Sales for previously owned homes rebounded in August by increasing 7.6 percent to an annualized pace of 4.13 million homes. The increase, which follows a revised prior period drop of 27.0 percent, was for the most part, in-line with consensus surveys as economists expected an increase of 7.1 percent or a pace of 4.10 million homes. While the jump in sales is encouraging, it is far from what is needed to stop the bleeding of further downward price pressures on housing. BNP Paribas stated in a morning email to clients the following:

“Nevertheless, the level of resales remained at a very depressed level and apart from the previous month reading is at the lowest level since 1996. The increase in sales in August pushed home inventories down by just 0.6% m/m, while the month-supply measure edged down to 11.6 from12.5 months previously. Apart from the previous month reading, the month’s supply measure was at the highest level since 1983. Excess housing supply, as well as additional supply from foreclosures and looming delinquencies, mean that housing prices will likely remain under pressure and continue trending lower throughout this year and next. Recent readings have already begun to slip after a period of stabilization that coincided with the home tax credit.”

People filing for first time unemployment benefits jumped to 465k people for the week ending September 18. Initial Jobless Claims for the prior week was revised slightly upward by three thousand to 453k.

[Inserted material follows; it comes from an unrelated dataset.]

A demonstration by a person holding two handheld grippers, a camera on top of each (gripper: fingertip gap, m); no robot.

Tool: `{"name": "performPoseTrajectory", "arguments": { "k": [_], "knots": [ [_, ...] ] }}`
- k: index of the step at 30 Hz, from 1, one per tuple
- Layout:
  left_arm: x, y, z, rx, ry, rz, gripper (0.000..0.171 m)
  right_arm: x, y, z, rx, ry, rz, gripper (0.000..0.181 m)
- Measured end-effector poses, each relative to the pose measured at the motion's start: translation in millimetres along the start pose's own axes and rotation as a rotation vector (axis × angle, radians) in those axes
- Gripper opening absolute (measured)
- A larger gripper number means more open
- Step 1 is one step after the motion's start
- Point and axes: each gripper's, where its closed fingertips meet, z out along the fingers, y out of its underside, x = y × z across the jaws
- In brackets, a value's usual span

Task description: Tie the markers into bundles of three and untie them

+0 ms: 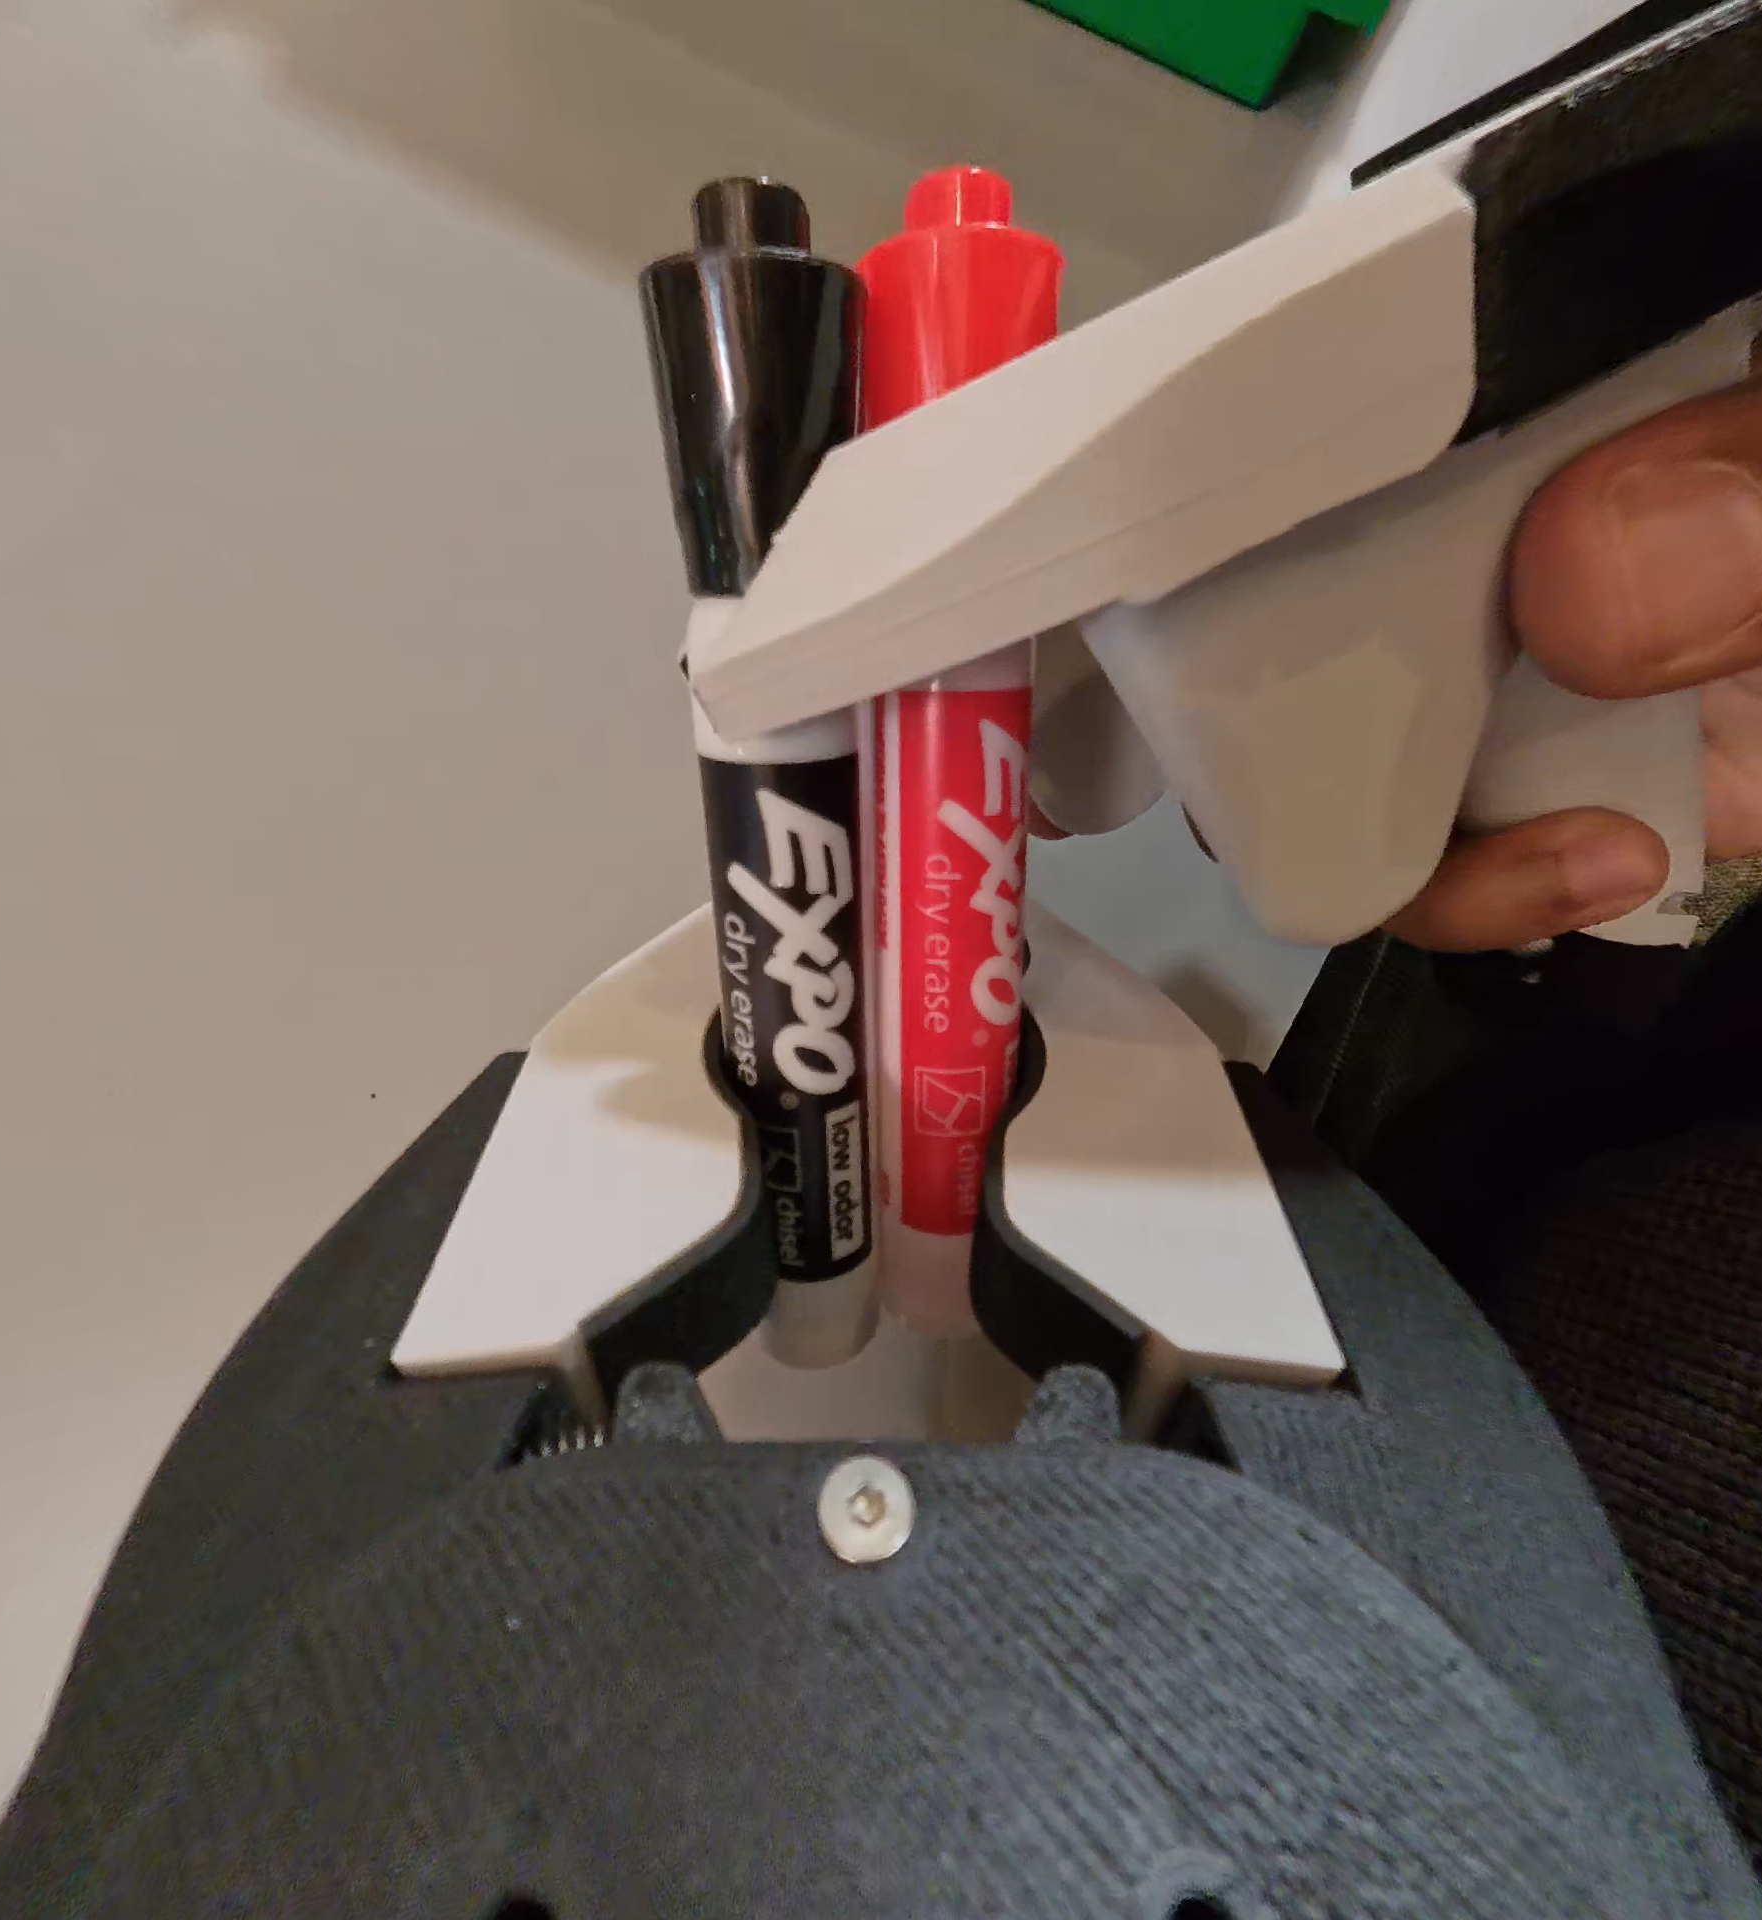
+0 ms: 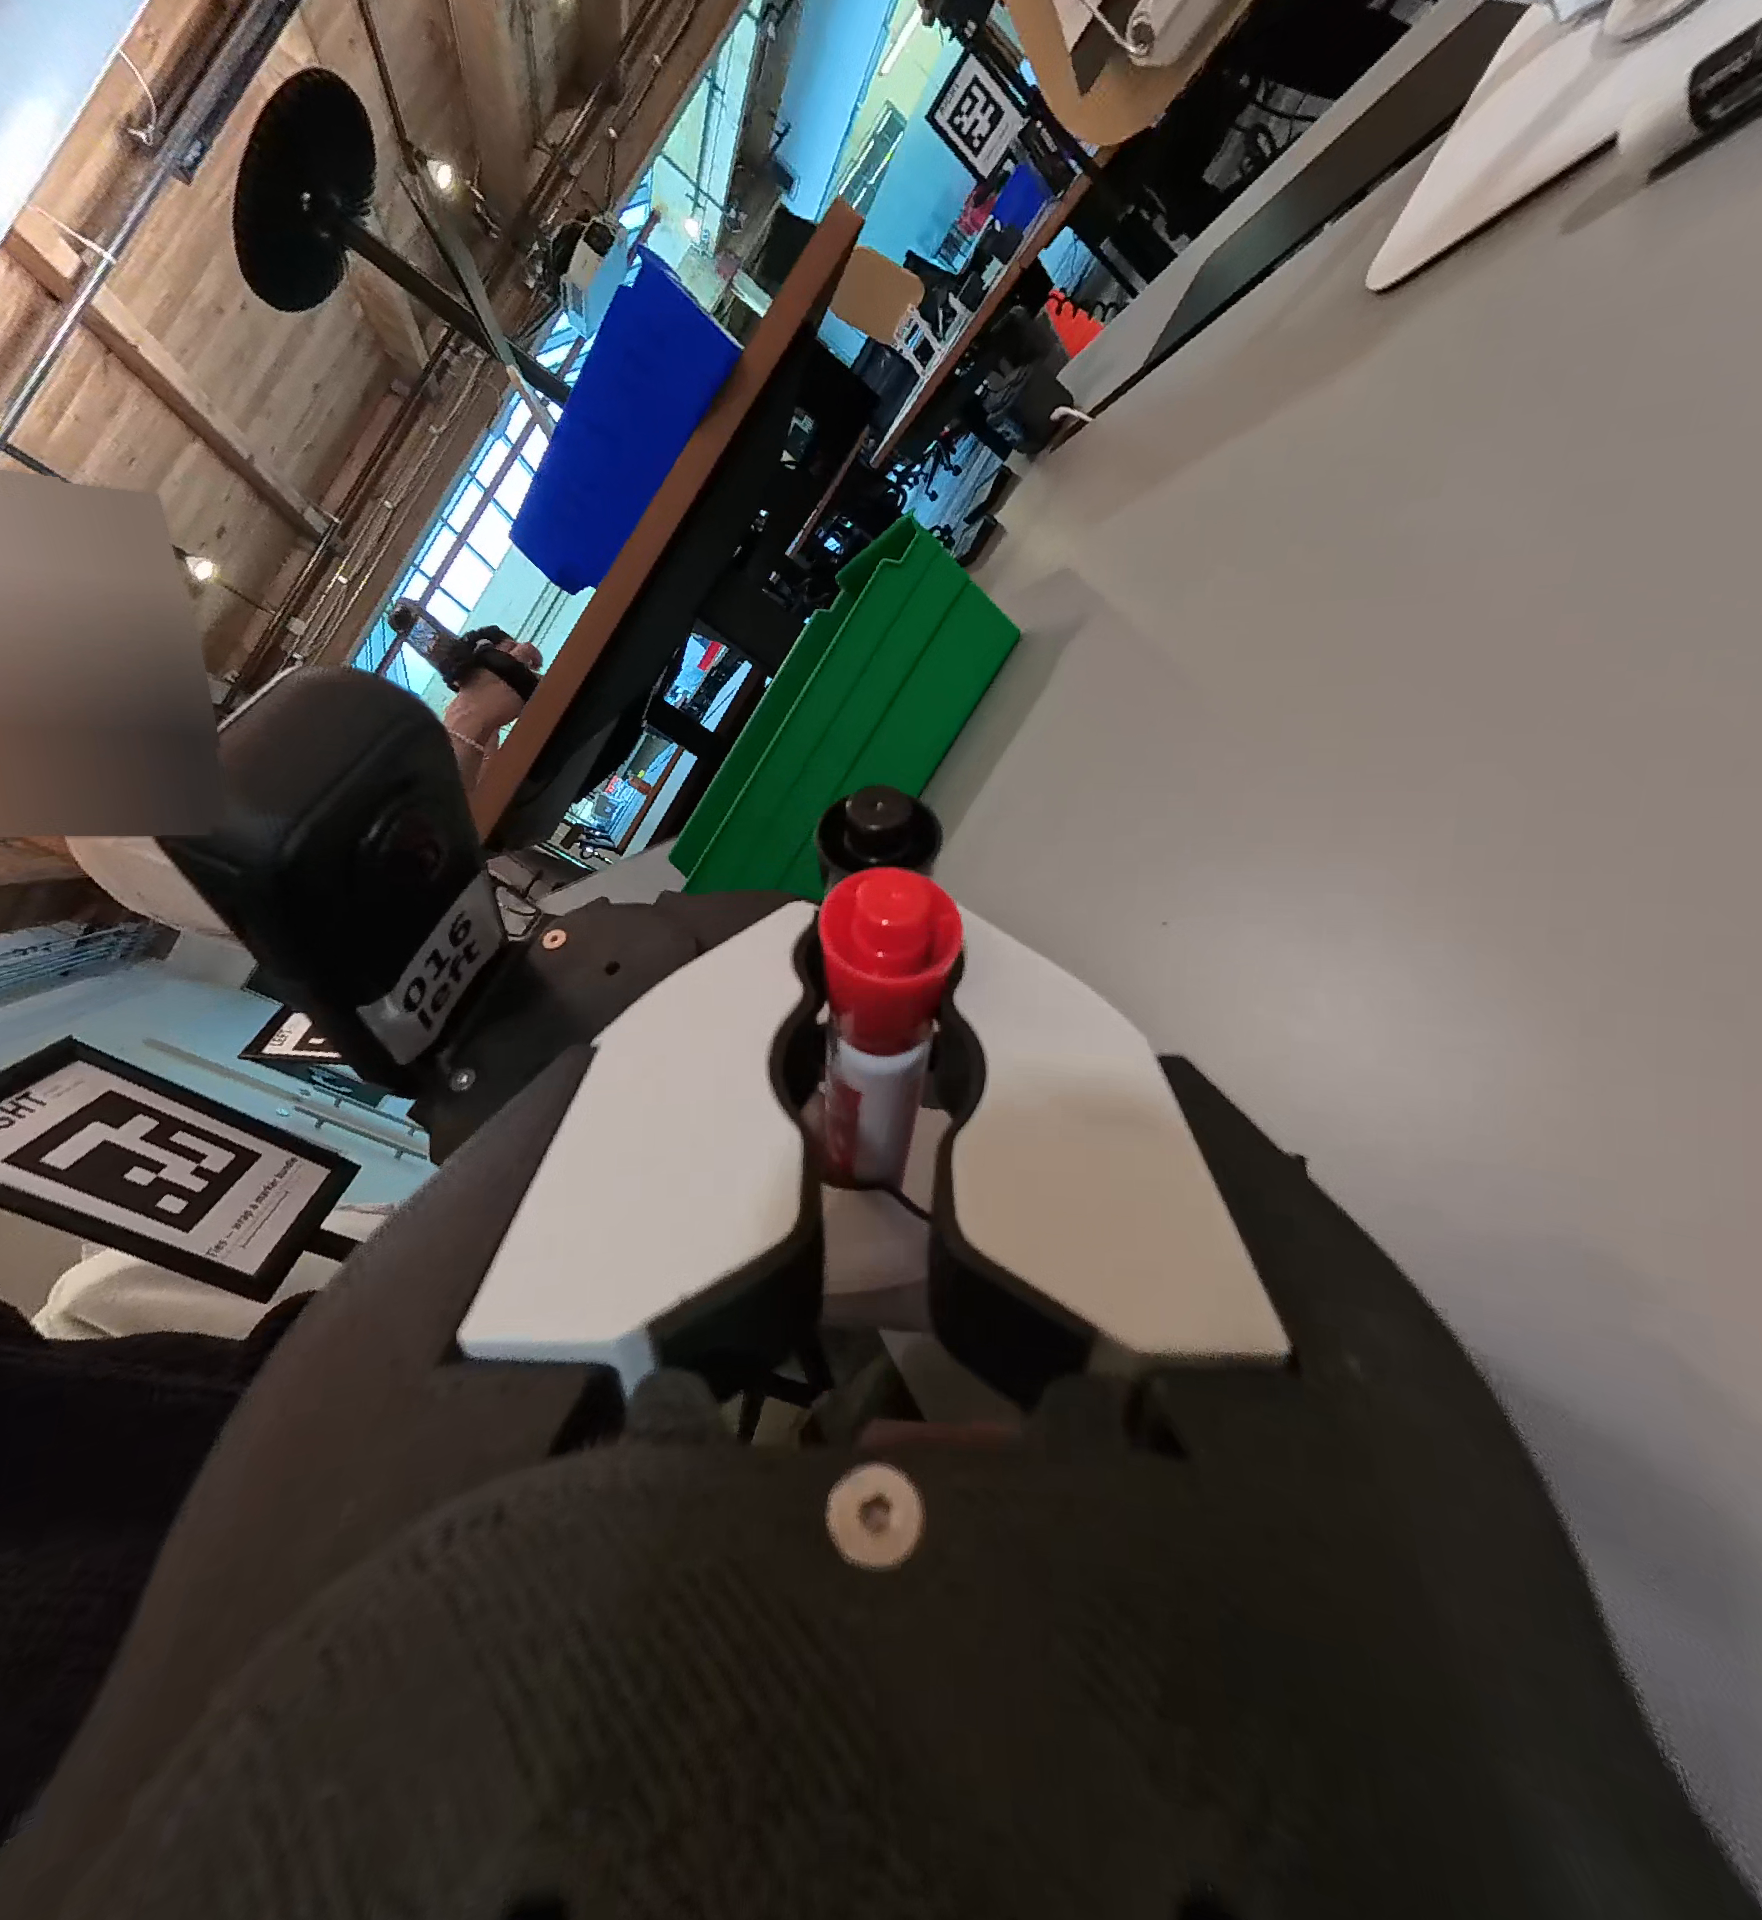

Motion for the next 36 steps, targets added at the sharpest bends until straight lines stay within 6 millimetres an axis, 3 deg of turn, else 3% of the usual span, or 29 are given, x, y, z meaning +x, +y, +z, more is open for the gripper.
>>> {"name": "performPoseTrajectory", "arguments": {
  "k": [11, 14, 22, 36],
  "knots": [
    [3, -3, -2, 0.013, 0.027, -0.008, 0.043, -4, -1, -1, -0.008, -0.040, -0.007, 0.017],
    [6, -1, -1, 0.004, 0.034, -0.004, 0.043, -8, -5, -2, 0.017, -0.072, 0.016, 0.029],
    [8, -2, -2, 0.009, 0.051, -0.019, 0.043, -4, -7, -3, 0.027, -0.062, 0.037, 0.019],
    [4, 1, -1, 0.004, 0.054, -0.054, 0.042, -1, -15, -7, 0.061, -0.066, 0.049, 0.029]
  ]
}}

This week’s reading comes in worse than forecasts as economists expected a claims number of 450k. This brings the four-week moving average to 463,250 people, a slight tick down from 466,500 in the prior week.

As we have mentioned time and time again, the four week moving average has been hovering between 450k and 500k since last November, which is more in-line with stagnant growth or further job losses based off of previous cycles. Along those same lines, a moving average of below 400k is more in line with a recovery.

Continuing Claims for the week ending September 11 dropped to 4,489k from a revised prior period weekly reading of 4,537k. Economists expected Continuing Claims to decline further as surveys were at 4,473k. However, keep in mind that the drop doe not necessarily mean a pickup in hiring due to the fact that many are exhausting their government benefits as long-term unemployment plagues this economy. People filling for Extended Benefits increased by 94k from the prior week to 9,498k. In addition, people under Emergency Unemployment Compensation benefits increased as well to 4,222k, a move higher of just short of 114k from the previous week.